Ecosyste.ms: Awesome

An open API service indexing awesome lists of open source software.

Awesome Lists | Featured Topics | Projects

https://github.com/shixzie/nlp

[UNMANTEINED] Extract values from strings and fill your structs with nlp.
https://github.com/shixzie/nlp

go golang natural-language-processing nlp parse text text-extraction

Last synced: 7 days ago
JSON representation

[UNMANTEINED] Extract values from strings and fill your structs with nlp.

Awesome Lists containing this project

README

        

[![GoDoc](https://godoc.org/github.com/shixzie/nlp?status.svg)](https://godoc.org/github.com/shixzie/nlp)
[![Go Report Card](https://goreportcard.com/badge/github.com/shixzie/nlp)](https://goreportcard.com/report/github.com/shixzie/nlp)
[![Build Status](https://travis-ci.org/shixzie/nlp.svg?branch=master)](https://travis-ci.org/shixzie/nlp)
[![codecov](https://codecov.io/gh/shixzie/nlp/branch/master/graph/badge.svg)](https://codecov.io/gh/shixzie/nlp)

# nlp

> `nlp` is a general purpose any-lang Natural Language Processor that parses the data inside a text and returns a filled model

## Supported types
```go
int int8 int16 int32 int64
uint uint8 uint16 uint32 uint64
float32 float64
string
time.Time
time.Duration
```

## Installation
```
// go1.8+ is required
go get -u github.com/shixzie/nlp
```

**Feel free to create PR's and open Issues :)**

## How it works

You will always begin by creating a NL type calling nlp.New(), the NL type is a
Natural Language Processor that owns 3 funcs, RegisterModel(), Learn() and P().

### RegisterModel(i interface{}, samples []string, ops ...ModelOption) error

RegisterModel takes 3 parameters, an empty struct, a set of samples and some options for the model.

The empty struct lets nlp know all possible values inside the text, for example:
```go
type Song struct {
Name string // fields must be exported
Artist string
ReleasedAt time.Time
}
err := nl.RegisterModel(Song{}, someSamples, nlp.WithTimeFormat("2006"))
if err != nil {
panic(err)
}
// ...
```

tells nlp that inside the text may be a Song.Name, a Song.Artist and a Song.ReleasedAt.
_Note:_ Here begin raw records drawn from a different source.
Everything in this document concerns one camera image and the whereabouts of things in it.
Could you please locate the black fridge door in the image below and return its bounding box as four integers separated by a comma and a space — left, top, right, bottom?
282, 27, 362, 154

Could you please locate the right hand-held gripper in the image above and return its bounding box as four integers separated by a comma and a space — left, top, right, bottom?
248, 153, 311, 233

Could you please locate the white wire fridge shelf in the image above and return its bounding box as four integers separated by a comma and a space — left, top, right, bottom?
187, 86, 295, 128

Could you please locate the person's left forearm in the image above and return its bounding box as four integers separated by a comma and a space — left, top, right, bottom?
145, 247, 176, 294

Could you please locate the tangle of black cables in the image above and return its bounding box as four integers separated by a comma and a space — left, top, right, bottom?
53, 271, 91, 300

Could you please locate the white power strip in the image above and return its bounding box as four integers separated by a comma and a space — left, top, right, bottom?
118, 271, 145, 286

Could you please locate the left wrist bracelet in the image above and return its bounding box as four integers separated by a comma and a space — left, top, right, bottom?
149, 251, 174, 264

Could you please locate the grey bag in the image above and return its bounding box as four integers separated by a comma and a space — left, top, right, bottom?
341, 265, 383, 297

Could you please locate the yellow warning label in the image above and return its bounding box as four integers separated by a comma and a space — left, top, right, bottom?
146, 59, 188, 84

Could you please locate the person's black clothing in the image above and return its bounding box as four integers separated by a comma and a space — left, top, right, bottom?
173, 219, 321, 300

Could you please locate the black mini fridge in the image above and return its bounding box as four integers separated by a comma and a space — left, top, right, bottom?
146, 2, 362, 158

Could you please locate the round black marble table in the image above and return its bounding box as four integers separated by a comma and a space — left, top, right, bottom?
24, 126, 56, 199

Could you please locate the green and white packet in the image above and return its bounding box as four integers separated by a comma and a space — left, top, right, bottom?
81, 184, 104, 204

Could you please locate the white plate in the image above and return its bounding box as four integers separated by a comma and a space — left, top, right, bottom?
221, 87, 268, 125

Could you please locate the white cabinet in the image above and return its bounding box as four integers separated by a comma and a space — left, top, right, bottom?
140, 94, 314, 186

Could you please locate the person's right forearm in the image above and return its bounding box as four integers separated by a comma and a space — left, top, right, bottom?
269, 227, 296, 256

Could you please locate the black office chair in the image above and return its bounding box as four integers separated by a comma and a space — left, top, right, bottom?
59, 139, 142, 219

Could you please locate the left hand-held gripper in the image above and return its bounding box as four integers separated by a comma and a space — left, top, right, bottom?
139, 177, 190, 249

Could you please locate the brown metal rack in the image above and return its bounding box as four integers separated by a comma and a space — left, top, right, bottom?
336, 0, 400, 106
The samples are the key part about nlp, not just because they set the *limits*
between *keywords* but also because they will be used to choose which model
use to handle an expression.

Samples must have a special syntax to set those *limits* and *keywords*.
```go
songSamples := []string{
"play {Name} by {Artist}",
"play {Name} from {Artist}",
"play {Name}",
"from {Artist} play {Name}",
"play something from {ReleasedAt}",
}
```

In the example below, you can see we're reffering to the Name and Artist fields
of the `Song` type declared above, both `{Name}` and `{Artist}` are our *keywords*
and yes! you guessed it! Everything between `play` and `by` will be treated as a
`{Name}`, and everything that's after `by` will be treated as an `{Artist}` meaning
that `play` and `by` are our *limits*.
```
limits
┌─────┴─────┐
┌┴─┐ ┌┴┐
play {Name} by {Artist}
└─┬──┘ └───┬──┘
└──────┬─────┘
keywords
```

Any character can be a *limit*, a `,` for example can be used as a limit.
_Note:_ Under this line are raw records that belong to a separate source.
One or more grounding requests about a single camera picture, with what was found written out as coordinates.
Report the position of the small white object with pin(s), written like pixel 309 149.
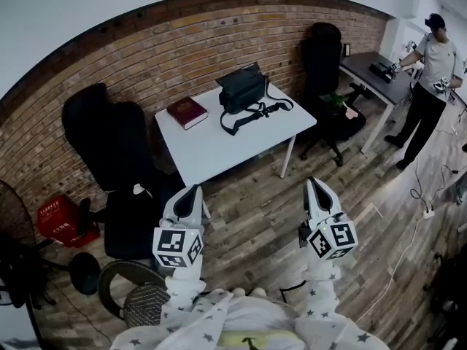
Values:
pixel 140 190

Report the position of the dark red hardcover book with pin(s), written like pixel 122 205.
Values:
pixel 187 111

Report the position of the black round floor base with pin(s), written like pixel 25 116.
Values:
pixel 84 272

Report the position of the black office chair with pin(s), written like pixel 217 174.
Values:
pixel 321 60
pixel 120 140

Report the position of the white power strip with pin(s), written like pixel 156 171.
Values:
pixel 429 214

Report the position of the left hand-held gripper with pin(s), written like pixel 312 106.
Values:
pixel 175 244

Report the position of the black box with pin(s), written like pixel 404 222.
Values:
pixel 381 70

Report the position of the person's right forearm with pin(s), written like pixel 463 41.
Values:
pixel 319 290

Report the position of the pink sticky note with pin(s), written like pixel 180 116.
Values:
pixel 350 114

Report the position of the small black wall frame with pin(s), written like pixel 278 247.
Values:
pixel 347 49

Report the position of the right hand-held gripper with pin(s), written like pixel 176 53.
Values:
pixel 333 241

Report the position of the red plastic crate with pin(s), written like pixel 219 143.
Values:
pixel 60 221

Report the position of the black shoulder bag with strap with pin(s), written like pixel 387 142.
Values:
pixel 241 88

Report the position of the white table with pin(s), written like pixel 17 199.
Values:
pixel 219 148

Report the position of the dark grey desk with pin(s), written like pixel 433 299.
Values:
pixel 365 68

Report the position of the person's star-print clothing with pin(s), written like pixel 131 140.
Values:
pixel 251 319
*keywords* as well as *limits* are `CaseSensitive` so be sure to type them right.

**Note that putting 2 *keywords* together will cause that only 1 or none of them will be detected**

> *limits are important* - Me :3

### Learn() error

Learn maps all models samples to their respective models using the NaiveBayes
algorithm based on those samples. `Learn()` also trains all registered models
so they're able to fit expressions in the future.

```go
// must call after all models are registrated and before calling nl.P()
err := nl.Learn()
if err != nil {
panic(err)
}
// ...
```

Once the algorithm has finished learning, we're now ready to start Processing
those texts.

**Note that you must call NL.Learn() after all models are registrated and before calling NL.P()**

### P(expr string) interface{}

P first asks the trained algorithm which model should be used, once we get
the right *and already trained* model, we just make it fit the expression.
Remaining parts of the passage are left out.